(PROMPT): Verbatim output of the full listing is required.

(DATA SHOWN):
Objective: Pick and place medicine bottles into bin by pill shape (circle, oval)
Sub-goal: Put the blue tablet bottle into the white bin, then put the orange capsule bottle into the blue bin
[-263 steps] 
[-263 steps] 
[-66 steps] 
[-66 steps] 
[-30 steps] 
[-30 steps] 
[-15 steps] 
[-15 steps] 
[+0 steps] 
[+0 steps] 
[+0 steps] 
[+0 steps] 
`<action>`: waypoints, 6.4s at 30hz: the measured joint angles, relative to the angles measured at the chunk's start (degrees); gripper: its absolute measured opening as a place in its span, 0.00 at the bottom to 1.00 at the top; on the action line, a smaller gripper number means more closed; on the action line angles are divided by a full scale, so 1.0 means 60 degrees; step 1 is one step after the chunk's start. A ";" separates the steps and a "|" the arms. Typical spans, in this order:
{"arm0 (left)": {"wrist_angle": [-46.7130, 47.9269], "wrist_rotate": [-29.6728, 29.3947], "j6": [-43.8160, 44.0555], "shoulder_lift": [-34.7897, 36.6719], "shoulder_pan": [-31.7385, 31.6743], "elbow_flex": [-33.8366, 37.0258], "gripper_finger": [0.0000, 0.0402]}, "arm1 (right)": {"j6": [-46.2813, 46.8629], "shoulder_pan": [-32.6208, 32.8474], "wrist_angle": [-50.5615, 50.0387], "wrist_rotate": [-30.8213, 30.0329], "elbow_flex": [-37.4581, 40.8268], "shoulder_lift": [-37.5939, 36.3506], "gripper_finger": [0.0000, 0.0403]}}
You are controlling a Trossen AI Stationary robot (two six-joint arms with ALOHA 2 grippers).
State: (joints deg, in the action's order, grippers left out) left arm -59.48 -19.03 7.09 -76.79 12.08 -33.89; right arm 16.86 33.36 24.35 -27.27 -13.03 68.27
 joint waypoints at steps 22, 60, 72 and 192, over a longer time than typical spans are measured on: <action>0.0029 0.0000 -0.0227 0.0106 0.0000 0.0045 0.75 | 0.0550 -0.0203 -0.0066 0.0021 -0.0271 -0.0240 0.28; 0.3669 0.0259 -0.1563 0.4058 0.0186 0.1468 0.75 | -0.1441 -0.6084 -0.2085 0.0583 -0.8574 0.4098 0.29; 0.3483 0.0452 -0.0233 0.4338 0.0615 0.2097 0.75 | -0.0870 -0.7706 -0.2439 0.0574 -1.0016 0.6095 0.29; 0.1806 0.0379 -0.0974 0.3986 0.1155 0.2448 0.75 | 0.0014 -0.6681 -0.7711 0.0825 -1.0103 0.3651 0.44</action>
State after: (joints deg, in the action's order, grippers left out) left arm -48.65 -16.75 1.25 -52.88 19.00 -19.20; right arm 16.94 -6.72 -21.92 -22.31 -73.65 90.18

(TASK OUTPUT):
Objective: Pick and place medicine bottles into bin by pill shape (circle, oval)
Sub-goal: Put the blue tablet bottle into the white bin, then put the orange capsule bottle into the blue bin
[-263 steps] 
[-263 steps] 
[-66 steps] 
[-66 steps] 
[-30 steps] 
[-30 steps] 
[-15 steps] 
[-15 steps] 
[+0 steps] 
[+0 steps] 
[+0 steps] 
[+0 steps] 
`<action>`: waypoints, 6.4s at 30hz: the measured joint angles, relative to the angles measured at the chunk's start (degrees); gripper: its absolute measured opening as a place in its span, 0.00 at the bottom to 1.00 at the top; on the action line, a smaller gripper number means more closed; on the action line angles are divided by a full scale, so 1.0 means 60 degrees; step 1 is one step after the chunk's start. A ";" separates the steps and a "|" the arms. Typical spans, in this order:
{"arm0 (left)": {"wrist_angle": [-46.7130, 47.9269], "wrist_rotate": [-29.6728, 29.3947], "j6": [-43.8160, 44.0555], "shoulder_lift": [-34.7897, 36.6719], "shoulder_pan": [-31.7385, 31.6743], "elbow_flex": [-33.8366, 37.0258], "gripper_finger": [0.0000, 0.0402]}, "arm1 (right)": {"j6": [-46.2813, 46.8629], "shoulder_pan": [-32.6208, 32.8474], "wrist_angle": [-50.5615, 50.0387], "wrist_rotate": [-30.8213, 30.0329], "elbow_flex": [-37.4581, 40.8268], "shoulder_lift": [-37.5939, 36.3506], "gripper_finger": [0.0000, 0.0403]}}
You are controlling a Trossen AI Stationary robot (two six-joint arms with ALOHA 2 grippers).
State: (joints deg, in the action's order, grippers left out) left arm -59.48 -19.03 7.09 -76.79 12.08 -33.89; right arm 16.86 33.36 24.35 -27.27 -13.03 68.27
 joint waypoints at steps 22, 60, 72 and 192, over a longer time than typical spans are measured on: <action>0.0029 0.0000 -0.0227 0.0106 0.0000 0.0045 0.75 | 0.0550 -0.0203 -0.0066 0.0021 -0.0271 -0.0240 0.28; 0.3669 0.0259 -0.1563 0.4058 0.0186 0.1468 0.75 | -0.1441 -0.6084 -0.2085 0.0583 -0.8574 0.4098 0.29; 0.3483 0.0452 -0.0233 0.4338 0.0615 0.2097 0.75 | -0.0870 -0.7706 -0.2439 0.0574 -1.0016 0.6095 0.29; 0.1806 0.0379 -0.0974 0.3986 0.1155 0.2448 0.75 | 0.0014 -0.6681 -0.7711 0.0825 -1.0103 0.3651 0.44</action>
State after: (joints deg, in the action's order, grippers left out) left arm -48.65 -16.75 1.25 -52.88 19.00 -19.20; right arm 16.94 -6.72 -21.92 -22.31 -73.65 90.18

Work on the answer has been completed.